● Your goal
The output should match, line for line, the records from the line containing "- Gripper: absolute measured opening" through the line containing "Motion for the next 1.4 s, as", with every picture left out.

(Dataset records)
################
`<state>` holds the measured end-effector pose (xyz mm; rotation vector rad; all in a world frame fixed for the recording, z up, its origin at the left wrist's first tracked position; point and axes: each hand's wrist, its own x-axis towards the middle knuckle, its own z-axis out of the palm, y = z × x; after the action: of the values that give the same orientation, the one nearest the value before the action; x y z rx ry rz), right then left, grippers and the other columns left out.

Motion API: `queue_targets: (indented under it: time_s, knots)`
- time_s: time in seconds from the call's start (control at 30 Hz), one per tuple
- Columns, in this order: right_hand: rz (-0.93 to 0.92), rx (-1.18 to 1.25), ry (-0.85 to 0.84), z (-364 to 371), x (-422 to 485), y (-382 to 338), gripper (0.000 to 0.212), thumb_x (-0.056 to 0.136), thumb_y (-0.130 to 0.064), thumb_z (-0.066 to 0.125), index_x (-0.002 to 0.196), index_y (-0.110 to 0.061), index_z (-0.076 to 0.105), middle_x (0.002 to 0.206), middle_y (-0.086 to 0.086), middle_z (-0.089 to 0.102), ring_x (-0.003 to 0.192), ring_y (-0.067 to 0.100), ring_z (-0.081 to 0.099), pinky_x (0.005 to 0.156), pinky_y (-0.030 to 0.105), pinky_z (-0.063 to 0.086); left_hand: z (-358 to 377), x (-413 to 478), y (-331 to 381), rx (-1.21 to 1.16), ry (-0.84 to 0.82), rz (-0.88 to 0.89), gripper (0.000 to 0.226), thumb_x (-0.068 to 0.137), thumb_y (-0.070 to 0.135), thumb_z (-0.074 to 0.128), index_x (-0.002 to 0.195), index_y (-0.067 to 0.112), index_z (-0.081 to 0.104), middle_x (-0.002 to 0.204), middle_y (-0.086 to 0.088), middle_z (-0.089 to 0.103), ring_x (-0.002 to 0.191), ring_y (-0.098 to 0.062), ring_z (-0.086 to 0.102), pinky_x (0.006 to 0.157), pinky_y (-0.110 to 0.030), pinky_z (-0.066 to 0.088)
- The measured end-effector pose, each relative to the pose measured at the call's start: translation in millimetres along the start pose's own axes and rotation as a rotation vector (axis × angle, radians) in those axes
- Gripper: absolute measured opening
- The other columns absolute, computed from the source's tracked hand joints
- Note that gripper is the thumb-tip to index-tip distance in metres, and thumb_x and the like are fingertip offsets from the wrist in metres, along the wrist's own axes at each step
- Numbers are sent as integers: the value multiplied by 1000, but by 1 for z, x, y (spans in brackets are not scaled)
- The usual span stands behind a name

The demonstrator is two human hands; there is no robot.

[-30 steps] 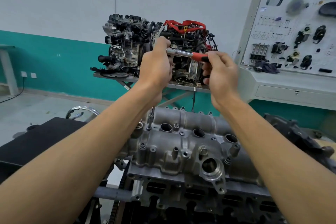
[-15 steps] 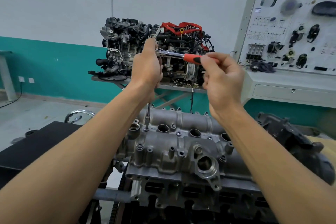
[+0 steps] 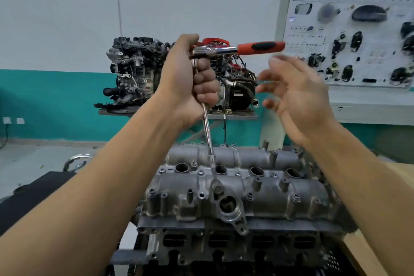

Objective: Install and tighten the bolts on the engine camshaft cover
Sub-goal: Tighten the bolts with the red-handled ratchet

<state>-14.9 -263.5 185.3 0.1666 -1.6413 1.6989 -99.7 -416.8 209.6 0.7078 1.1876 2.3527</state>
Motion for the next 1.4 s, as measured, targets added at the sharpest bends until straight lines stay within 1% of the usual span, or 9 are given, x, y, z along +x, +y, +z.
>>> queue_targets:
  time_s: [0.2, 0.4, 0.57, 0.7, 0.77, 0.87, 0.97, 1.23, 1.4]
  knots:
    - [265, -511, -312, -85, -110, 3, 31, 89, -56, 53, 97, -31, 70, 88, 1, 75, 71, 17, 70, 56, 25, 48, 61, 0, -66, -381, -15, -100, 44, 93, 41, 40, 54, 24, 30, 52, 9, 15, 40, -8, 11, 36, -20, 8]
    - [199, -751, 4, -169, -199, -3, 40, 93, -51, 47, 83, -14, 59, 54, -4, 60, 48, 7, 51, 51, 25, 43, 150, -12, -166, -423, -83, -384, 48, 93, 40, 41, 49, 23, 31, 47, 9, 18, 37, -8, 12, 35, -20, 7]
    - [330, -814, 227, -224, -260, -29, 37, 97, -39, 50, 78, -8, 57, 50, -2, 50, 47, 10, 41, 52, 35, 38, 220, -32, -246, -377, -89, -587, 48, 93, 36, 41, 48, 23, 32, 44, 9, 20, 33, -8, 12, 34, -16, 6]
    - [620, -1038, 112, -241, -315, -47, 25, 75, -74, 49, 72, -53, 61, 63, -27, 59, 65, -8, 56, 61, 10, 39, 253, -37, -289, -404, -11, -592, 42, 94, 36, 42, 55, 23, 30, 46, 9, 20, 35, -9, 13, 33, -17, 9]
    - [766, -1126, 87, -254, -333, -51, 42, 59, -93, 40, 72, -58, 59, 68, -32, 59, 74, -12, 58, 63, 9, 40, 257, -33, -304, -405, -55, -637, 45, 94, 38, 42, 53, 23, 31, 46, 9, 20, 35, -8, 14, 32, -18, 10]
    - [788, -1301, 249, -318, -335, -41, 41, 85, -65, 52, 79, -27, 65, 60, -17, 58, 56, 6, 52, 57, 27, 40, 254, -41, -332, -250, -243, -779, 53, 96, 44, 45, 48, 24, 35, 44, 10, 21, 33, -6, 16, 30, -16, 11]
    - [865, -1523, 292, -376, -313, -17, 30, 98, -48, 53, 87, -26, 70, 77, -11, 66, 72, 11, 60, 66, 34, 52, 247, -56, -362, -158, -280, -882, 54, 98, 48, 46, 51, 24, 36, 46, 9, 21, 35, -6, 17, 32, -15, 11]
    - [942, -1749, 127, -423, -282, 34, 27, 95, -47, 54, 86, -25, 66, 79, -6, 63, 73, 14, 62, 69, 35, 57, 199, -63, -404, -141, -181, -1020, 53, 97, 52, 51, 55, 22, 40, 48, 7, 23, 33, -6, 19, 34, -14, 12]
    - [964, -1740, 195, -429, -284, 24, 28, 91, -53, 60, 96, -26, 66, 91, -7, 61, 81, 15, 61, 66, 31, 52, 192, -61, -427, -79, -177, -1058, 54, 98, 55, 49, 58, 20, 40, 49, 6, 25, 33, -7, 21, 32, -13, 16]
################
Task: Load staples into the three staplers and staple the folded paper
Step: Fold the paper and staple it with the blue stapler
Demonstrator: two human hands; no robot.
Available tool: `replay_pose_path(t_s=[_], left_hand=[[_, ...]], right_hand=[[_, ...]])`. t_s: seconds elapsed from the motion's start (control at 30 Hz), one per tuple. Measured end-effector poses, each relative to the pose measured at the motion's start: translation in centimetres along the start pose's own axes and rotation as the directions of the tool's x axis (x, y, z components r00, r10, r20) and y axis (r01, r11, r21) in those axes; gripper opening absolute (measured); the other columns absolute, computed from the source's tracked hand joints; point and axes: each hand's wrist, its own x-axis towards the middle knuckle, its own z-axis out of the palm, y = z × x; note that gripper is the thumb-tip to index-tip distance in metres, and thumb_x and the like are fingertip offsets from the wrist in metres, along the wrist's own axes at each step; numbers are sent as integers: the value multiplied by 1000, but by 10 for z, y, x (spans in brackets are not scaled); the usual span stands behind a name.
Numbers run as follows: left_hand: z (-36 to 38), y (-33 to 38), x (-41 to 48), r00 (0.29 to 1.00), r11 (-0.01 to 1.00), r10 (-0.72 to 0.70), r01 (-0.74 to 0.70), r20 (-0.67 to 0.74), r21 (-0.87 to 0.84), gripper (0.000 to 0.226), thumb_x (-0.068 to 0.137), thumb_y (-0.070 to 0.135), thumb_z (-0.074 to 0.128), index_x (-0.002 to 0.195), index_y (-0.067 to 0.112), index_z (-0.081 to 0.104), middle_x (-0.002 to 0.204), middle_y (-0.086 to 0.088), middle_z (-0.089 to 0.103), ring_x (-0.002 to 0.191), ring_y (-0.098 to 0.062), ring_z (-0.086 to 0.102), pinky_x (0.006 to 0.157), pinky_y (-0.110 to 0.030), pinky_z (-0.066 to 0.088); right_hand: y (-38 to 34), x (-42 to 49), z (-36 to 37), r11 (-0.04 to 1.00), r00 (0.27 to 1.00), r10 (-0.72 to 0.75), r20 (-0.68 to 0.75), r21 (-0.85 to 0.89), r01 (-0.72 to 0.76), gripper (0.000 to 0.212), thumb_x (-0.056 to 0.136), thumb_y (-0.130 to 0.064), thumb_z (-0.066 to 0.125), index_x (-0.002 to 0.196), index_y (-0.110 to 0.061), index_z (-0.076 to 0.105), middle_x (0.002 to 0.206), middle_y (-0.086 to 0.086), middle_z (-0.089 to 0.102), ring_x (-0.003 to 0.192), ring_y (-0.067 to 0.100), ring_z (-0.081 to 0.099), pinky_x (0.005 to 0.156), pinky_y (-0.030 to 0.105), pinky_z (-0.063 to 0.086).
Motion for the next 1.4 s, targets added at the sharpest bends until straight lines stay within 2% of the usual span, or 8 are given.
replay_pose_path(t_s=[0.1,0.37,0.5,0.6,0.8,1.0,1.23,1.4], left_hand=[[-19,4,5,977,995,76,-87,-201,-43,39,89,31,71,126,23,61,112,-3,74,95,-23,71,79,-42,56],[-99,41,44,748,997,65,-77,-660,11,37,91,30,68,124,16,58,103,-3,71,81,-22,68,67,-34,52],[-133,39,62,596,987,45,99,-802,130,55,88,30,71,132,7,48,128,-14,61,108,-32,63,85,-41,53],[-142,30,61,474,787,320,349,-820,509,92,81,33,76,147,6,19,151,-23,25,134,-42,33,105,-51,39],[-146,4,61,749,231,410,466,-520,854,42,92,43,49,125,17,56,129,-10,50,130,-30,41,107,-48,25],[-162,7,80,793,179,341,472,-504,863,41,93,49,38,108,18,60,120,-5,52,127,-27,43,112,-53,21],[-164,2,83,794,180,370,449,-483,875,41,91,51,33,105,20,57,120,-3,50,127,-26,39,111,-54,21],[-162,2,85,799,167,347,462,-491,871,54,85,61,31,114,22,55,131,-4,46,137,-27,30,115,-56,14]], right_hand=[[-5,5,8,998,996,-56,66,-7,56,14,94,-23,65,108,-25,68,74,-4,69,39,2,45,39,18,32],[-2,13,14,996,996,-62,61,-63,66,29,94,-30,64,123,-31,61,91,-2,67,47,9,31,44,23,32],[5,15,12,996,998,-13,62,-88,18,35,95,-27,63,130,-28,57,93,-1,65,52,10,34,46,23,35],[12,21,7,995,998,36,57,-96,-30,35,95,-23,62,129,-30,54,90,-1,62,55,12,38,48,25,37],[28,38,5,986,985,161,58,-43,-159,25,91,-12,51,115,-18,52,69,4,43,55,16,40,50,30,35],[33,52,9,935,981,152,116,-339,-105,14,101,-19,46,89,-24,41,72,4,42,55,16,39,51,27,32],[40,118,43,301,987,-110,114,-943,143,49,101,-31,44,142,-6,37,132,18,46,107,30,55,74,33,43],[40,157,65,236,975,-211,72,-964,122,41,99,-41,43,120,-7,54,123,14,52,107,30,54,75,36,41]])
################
● Your solution
- Gripper: absolute measured opening
- The other columns absolute, computed from the source's tracked hand joints
- Note that gripper is the thumb-tip to index-tip distance in metres, and thumb_x and the like are fingertip offsets from the wrist in metres, along the wrist's own axes at each step
- Numbers are sent as integers: the value multiplied by 1000, but by 1 for z, x, y (spans in brackets are not scaled)
- The usual span stands behind a name

The demonstrator is two human hands; there is no robot.

[-30 steps] 
[-15 steps] 
[+0 steps] 

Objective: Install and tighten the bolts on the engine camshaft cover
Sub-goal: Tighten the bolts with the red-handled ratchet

<state>-14.9 -263.5 185.3 0.1666 -1.6413 1.6989 -99.7 -416.8 209.6 0.7078 1.1876 2.3527</state>
Motion for the next 1.4 s, as measured, targets added at the sharpest bends until straight lines stay within 1% of the usual span, or 9 are given, x, y, z along +x, +y, +z.

Nothing further is required for this answer.